Write out exactly the lines of the material below, beginning at the top and ending at the line that contains "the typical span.".

■ **DATA**
# # # # # # #

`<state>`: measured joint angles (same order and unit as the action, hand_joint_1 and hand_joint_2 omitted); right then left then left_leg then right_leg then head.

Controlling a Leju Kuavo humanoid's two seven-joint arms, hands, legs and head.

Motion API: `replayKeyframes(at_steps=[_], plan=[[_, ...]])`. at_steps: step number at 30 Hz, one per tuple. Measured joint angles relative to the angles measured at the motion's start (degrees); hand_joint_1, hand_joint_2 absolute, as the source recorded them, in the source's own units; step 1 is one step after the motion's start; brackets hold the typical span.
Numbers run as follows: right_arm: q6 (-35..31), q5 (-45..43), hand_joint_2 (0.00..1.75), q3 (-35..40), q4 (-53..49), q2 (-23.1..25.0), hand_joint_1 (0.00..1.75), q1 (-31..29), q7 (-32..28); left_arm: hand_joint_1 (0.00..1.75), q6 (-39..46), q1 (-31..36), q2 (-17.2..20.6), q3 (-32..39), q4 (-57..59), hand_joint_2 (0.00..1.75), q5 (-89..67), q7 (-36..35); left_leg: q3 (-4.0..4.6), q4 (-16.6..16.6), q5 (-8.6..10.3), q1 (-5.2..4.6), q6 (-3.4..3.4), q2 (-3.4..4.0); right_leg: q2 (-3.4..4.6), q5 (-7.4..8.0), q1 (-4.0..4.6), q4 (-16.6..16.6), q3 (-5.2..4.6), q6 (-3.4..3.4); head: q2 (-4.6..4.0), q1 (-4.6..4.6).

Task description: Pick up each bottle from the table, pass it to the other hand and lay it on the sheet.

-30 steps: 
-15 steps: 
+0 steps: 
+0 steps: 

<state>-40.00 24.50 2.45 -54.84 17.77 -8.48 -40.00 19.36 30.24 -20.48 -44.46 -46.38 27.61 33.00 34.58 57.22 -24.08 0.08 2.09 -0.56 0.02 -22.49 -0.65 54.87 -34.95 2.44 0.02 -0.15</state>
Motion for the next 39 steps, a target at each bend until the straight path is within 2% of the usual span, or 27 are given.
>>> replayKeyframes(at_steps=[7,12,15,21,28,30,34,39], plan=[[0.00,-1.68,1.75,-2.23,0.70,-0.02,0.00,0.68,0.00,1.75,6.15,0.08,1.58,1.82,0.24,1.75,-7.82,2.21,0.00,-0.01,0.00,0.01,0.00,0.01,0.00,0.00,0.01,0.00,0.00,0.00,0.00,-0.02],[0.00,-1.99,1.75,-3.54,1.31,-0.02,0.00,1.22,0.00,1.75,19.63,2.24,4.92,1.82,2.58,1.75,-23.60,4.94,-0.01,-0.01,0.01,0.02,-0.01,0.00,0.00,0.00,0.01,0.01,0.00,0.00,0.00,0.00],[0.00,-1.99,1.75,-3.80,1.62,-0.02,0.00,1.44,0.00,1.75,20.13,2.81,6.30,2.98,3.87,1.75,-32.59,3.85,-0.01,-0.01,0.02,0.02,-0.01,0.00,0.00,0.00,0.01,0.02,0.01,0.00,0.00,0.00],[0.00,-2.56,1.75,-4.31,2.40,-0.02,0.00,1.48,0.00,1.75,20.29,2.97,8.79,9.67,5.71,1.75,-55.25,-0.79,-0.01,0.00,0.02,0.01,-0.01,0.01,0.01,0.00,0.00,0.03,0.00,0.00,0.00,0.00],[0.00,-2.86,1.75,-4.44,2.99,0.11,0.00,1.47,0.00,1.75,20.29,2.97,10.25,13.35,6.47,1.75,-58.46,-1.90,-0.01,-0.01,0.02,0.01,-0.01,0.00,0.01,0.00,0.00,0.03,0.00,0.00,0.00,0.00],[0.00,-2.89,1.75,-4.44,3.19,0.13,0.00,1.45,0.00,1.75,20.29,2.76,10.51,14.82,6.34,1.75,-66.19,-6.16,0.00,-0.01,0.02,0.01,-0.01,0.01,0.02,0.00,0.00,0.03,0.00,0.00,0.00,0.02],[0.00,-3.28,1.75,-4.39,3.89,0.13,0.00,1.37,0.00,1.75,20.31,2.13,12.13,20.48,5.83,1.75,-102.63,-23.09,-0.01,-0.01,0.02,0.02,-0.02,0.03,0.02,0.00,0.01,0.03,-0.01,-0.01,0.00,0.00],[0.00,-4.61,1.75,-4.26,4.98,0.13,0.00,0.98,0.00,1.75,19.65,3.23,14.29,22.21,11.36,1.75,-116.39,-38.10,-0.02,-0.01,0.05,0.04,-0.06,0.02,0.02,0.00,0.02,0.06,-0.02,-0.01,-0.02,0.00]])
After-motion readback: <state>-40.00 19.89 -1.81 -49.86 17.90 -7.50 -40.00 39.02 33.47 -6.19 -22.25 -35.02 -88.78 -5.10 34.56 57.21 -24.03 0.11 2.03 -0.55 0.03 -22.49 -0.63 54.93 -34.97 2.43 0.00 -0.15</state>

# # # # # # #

■ **THE COMPLETED TASK**
`<state>`: measured joint angles (same order and unit as the action, hand_joint_1 and hand_joint_2 omitted); right then left then left_leg then right_leg then head.

Controlling a Leju Kuavo humanoid's two seven-joint arms, hands, legs and head.

Motion API: `replayKeyframes(at_steps=[_], plan=[[_, ...]])`. at_steps: step number at 30 Hz, one per tuple. Measured joint angles relative to the angles measured at the motion's start (degrees); hand_joint_1, hand_joint_2 absolute, as the source recorded them, in the source's own units; step 1 is one step after the motion's start; brackets hold the typical span.

The full output has already been given.